Work to be completed »
A complete, unaltered copy of the listing is needed. Write it out.

Dataset content »
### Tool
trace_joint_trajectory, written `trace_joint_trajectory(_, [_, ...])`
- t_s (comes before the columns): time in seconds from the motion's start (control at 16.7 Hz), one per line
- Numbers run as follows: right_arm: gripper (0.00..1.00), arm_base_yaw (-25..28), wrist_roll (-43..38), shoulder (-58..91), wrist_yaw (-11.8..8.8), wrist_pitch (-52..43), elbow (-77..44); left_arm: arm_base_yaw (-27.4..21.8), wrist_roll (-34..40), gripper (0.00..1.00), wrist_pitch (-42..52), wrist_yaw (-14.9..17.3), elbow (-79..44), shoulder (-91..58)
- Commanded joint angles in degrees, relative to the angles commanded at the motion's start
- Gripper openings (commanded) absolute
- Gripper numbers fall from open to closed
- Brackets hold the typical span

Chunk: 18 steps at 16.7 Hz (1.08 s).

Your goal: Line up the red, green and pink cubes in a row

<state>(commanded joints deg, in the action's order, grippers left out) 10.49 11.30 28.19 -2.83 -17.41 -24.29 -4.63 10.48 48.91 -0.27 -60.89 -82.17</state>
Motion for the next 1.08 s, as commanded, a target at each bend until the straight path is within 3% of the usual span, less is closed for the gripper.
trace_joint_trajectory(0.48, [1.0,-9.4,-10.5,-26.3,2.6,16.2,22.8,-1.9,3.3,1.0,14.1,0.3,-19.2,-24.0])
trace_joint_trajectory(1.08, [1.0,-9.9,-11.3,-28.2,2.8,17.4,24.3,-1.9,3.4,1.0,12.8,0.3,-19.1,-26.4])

Exercise result »
### Tool
trace_joint_trajectory, written `trace_joint_trajectory(_, [_, ...])`
- t_s (comes before the columns): time in seconds from the motion's start (control at 16.7 Hz), one per line
- Numbers run as follows: right_arm: gripper (0.00..1.00), arm_base_yaw (-25..28), wrist_roll (-43..38), shoulder (-58..91), wrist_yaw (-11.8..8.8), wrist_pitch (-52..43), elbow (-77..44); left_arm: arm_base_yaw (-27.4..21.8), wrist_roll (-34..40), gripper (0.00..1.00), wrist_pitch (-42..52), wrist_yaw (-14.9..17.3), elbow (-79..44), shoulder (-91..58)
- Commanded joint angles in degrees, relative to the angles commanded at the motion's start
- Gripper openings (commanded) absolute
- Gripper numbers fall from open to closed
- Brackets hold the typical span

Chunk: 18 steps at 16.7 Hz (1.08 s).

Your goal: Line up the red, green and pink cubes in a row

<state>(commanded joints deg, in the action's order, grippers left out) 10.49 11.30 28.19 -2.83 -17.41 -24.29 -4.63 10.48 48.91 -0.27 -60.89 -82.17</state>
Motion for the next 1.08 s, as commanded, a target at each bend until the straight path is within 3% of the usual span, less is closed for the gripper.
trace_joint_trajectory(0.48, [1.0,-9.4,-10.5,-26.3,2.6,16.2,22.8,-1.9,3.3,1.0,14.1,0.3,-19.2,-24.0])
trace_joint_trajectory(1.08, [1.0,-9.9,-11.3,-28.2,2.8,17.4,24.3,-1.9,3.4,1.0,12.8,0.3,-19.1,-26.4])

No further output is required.